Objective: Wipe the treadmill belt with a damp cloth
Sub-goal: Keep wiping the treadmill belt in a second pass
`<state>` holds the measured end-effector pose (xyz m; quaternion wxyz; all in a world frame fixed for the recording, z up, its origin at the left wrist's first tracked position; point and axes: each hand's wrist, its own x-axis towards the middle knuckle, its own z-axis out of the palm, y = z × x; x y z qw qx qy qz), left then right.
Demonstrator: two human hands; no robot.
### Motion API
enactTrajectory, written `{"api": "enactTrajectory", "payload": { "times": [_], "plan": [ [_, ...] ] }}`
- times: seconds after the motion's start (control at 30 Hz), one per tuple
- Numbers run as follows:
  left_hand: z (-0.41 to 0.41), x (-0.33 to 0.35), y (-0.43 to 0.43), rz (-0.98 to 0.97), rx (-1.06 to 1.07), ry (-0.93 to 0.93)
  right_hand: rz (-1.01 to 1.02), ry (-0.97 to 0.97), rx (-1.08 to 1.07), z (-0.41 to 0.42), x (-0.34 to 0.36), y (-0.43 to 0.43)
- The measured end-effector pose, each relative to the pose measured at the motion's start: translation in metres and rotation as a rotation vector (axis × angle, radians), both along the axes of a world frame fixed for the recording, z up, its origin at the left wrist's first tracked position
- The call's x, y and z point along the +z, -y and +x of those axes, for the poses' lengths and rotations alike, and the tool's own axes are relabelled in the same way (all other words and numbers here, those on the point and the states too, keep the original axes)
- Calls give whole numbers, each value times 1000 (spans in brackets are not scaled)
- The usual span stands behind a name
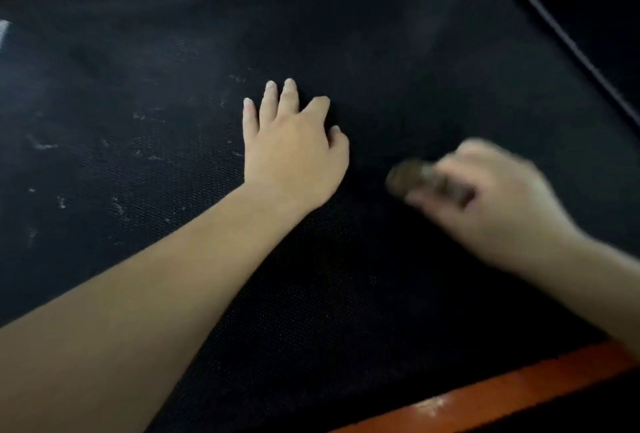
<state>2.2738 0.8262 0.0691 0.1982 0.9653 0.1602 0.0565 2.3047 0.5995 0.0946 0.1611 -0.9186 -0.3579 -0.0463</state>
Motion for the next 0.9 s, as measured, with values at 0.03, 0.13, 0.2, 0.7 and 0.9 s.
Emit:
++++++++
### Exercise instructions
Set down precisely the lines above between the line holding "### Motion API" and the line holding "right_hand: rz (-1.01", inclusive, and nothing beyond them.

### Your response
### Motion API
enactTrajectory, written `{"api": "enactTrajectory", "payload": { "times": [_], "plan": [ [_, ...] ] }}`
- times: seconds after the motion's start (control at 30 Hz), one per tuple
- Numbers run as follows:
  left_hand: z (-0.41 to 0.41), x (-0.33 to 0.35), y (-0.43 to 0.43), rz (-0.98 to 0.97), rx (-1.06 to 1.07), ry (-0.93 to 0.93)
  right_hand: rz (-1.01 to 1.02), ry (-0.97 to 0.97), rx (-1.08 to 1.07), z (-0.41 to 0.42), x (-0.34 to 0.36), y (-0.43 to 0.43)

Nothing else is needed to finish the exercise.